In early August, President Trump signed an executive order to defer employee contributions to payroll taxes from September 1 through the end of 2020. Few details were initially available on how the payroll tax deferral would work and if taxes would be forgiven. On Friday, the IRS issued guidance that provided details on who’s eligible and when the taxes would be due.
The move was to provide employees with more cash in the short-term, though the tax may still be due after the end of the year.
Who’s eligible for payroll tax deferral?
The deferral is only allowed for employees who make less than $4,000 pre-tax during a biweekly period, which equates to $104,000 per year.
When are deferred payroll taxes due?
The tax liability may not be forgiven, and the tax amount would then be due by April 30, 2021. Interest, penalties and additions to tax will begin to accrue on unpaid taxes starting May 1, 2021.
How does payroll tax deferral work for employers?
Employers are held accountable for withholding payroll taxes from their employees’ paychecks, and it’s up to employers to opt in or out of this program. If employers do opt in, they’ll need to be able to calculate the new payment amounts for all of their eligible employees and make changes to their payroll to reflect these new amounts for the next four months. Employers will need to start collecting the deferred taxes in each pay period beginning in January through the end of April of 2021 by withholding enough to cover the deferred tax along with the amounts due for 2021.
What’s the risk for employees?
Employees will need to budget accordingly.
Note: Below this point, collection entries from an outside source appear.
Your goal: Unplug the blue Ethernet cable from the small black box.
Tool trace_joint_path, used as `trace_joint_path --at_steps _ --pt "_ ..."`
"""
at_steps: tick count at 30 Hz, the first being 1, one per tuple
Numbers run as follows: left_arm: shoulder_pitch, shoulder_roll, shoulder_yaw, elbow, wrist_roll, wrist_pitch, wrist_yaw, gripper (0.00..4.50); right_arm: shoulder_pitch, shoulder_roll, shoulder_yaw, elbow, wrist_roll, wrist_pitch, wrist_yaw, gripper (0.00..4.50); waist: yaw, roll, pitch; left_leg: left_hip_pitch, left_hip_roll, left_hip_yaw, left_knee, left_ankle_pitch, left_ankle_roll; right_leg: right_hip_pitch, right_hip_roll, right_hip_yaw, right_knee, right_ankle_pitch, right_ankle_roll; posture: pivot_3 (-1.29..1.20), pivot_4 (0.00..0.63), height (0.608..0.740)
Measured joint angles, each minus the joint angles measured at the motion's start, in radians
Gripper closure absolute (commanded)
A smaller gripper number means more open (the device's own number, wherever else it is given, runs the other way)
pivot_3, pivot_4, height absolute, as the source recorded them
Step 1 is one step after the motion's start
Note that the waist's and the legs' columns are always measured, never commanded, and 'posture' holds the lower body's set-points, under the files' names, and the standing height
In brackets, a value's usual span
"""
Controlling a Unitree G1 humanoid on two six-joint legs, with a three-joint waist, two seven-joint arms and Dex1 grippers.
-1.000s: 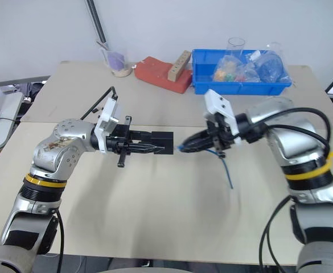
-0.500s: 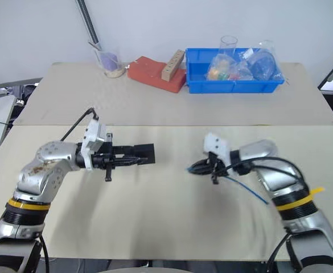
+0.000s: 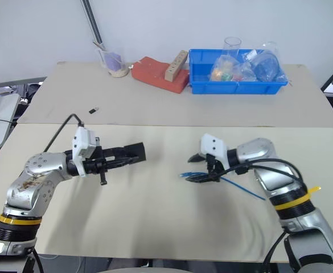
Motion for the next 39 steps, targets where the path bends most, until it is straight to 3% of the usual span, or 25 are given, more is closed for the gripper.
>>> trace_joint_path --at_steps 4,9,15,23,31,35,39 --pt "0.034 -0.066 0.127 0.066 0.032 -0.027 0.199 3.97 -0.054 0.061 -0.167 -0.225 0.227 0.288 -0.148 0.03 -0.002 0.0 0.0 0.0 0.001 -0.002 -0.001 0.0 0.0 0.0 -0.001 -0.001 0.001 0.0 0.0 0.0 0.15 0.74" --pt "0.092 -0.163 0.163 0.135 0.103 -0.106 0.369 3.97 -0.067 0.123 -0.236 -0.381 0.361 0.462 -0.33 0.03 0.01 -0.001 0.0 -0.002 -0.001 -0.002 -0.001 0.0 0.0 0.0 -0.005 -0.002 0.0 0.0 0.0 0.0 0.15 0.74" --pt "0.069 -0.261 0.141 0.301 0.182 -0.239 0.468 3.97 -0.041 0.138 -0.224 -0.408 0.367 0.482 -0.426 0.03 0.009 -0.002 0.0 -0.002 -0.002 -0.002 -0.001 0.0 0.0 0.0 -0.004 -0.002 0.0 0.0 0.0 0.0 0.15 0.74" --pt "-0.019 -0.298 0.132 0.52 0.214 -0.391 0.492 3.97 -0.016 0.124 -0.198 -0.403 0.346 0.458 -0.452 0.03 0.002 -0.002 0.0 -0.001 -0.001 -0.002 -0.001 0.0 0.0 0.0 -0.001 -0.002 0.0 0.0 0.0 0.0 0.15 0.74" --pt "-0.014 -0.296 0.133 0.564 0.209 -0.417 0.48 0.08 -0.01 0.108 -0.197 -0.401 0.33 0.436 -0.458 0.0 0.001 -0.002 -0.001 -0.001 -0.001 -0.002 -0.001 0.0 0.0 0.0 -0.002 -0.002 0.0 0.0 0.0 0.0 0.15 0.74" --pt "0.072 -0.261 0.134 0.442 0.18 -0.343 0.458 0.03 -0.005 0.101 -0.196 -0.401 0.33 0.436 -0.463 0.0 -0.004 -0.002 -0.001 -0.001 0.0 -0.002 -0.002 0.0 0.0 0.0 -0.001 -0.002 0.0 0.0 0.0 0.0 0.15 0.74" --pt "0.235 -0.137 0.137 0.188 0.101 -0.171 0.381 0.03 0.034 0.049 -0.204 -0.394 0.33 0.426 -0.445 0.0 -0.008 -0.002 0.0 -0.001 0.001 -0.003 -0.002 0.0 0.0 0.0 -0.002 -0.002 0.0 0.0 0.0 0.0 0.15 0.74"
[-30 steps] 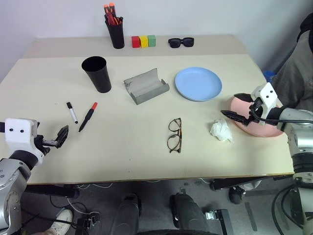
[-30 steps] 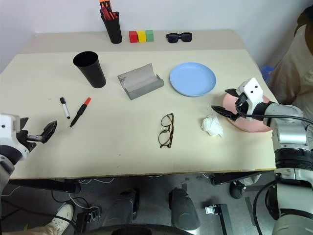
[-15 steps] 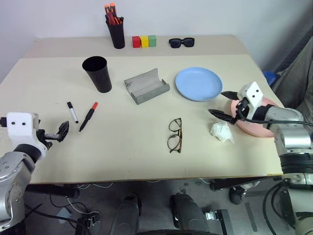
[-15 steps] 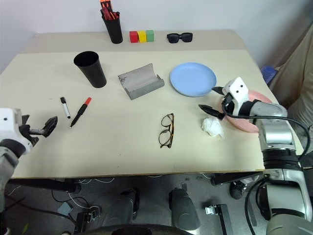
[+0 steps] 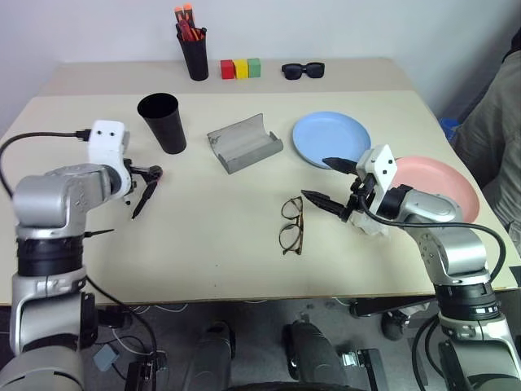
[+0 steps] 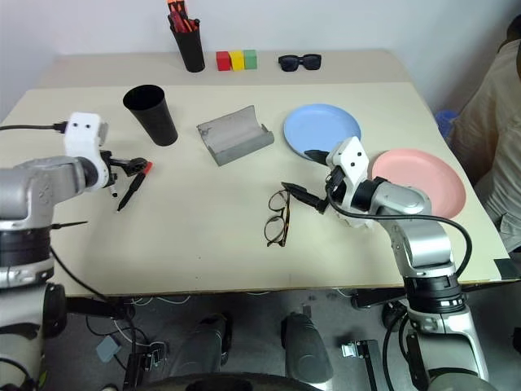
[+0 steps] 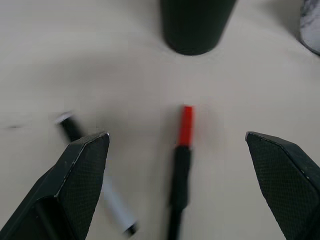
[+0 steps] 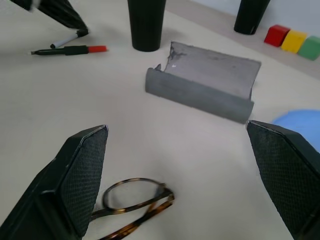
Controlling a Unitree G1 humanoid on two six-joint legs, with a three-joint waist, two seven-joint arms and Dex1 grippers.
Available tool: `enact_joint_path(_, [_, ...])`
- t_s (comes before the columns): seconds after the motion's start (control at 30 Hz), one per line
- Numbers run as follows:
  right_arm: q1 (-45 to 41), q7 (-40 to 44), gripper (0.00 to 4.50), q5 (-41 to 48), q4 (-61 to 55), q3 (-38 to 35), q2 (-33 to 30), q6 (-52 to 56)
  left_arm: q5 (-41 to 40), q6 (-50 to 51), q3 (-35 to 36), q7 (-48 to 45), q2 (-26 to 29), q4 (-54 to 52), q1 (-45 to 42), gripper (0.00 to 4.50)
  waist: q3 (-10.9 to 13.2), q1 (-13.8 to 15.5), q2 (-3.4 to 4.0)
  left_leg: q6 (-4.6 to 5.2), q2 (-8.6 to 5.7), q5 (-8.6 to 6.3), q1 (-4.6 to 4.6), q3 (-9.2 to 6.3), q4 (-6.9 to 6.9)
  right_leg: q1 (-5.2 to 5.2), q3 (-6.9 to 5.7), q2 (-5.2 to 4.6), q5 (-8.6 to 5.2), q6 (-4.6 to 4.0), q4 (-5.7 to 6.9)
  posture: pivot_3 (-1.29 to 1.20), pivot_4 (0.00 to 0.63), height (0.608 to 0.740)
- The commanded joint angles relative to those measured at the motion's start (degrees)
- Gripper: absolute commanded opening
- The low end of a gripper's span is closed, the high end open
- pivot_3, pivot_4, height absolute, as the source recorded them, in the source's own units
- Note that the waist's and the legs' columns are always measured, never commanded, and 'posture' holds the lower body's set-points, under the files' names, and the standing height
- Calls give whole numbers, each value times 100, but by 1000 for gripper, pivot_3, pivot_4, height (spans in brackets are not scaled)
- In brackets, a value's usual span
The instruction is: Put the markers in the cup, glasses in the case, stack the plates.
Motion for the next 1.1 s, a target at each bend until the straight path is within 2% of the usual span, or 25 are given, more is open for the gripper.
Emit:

While they’ll see larger paychecks for the rest of the year, their paychecks during the first few months of 2021 will be lower than usual to account for the deferred tax amount. For example, someone making $75,000 per year would receive an extra $178.85 per biweekly pay period and owe $1,609.62 in taxes in 2021, according to the Chamber of Commerce.
What should you expect from your payroll provider?
There are some unknowns about the program and some tax experts have pointed out potential risk for employers, for example if an employee with deferred amounts outstanding leaves the company before April 30, 2021. If you wish to opt your business into the program, look out for future clarifying guidance from the IRS. You should also contact your payroll provider to find out if they’ve accounted for this program by adding functionality that helps you identify eligible employees, easily update their payment info and keep track of the deferred tax amounts.
At Everee, we’re monitoring this program and all developments and communications coming from the IRS. Our customers are able to opt in, and we’ve updated our platform so it will perform the necessary calculations and provide reporting for the deferred amounts for you and your employees. Contact us anytime at info@everee.com with questions or to enable this program for your company.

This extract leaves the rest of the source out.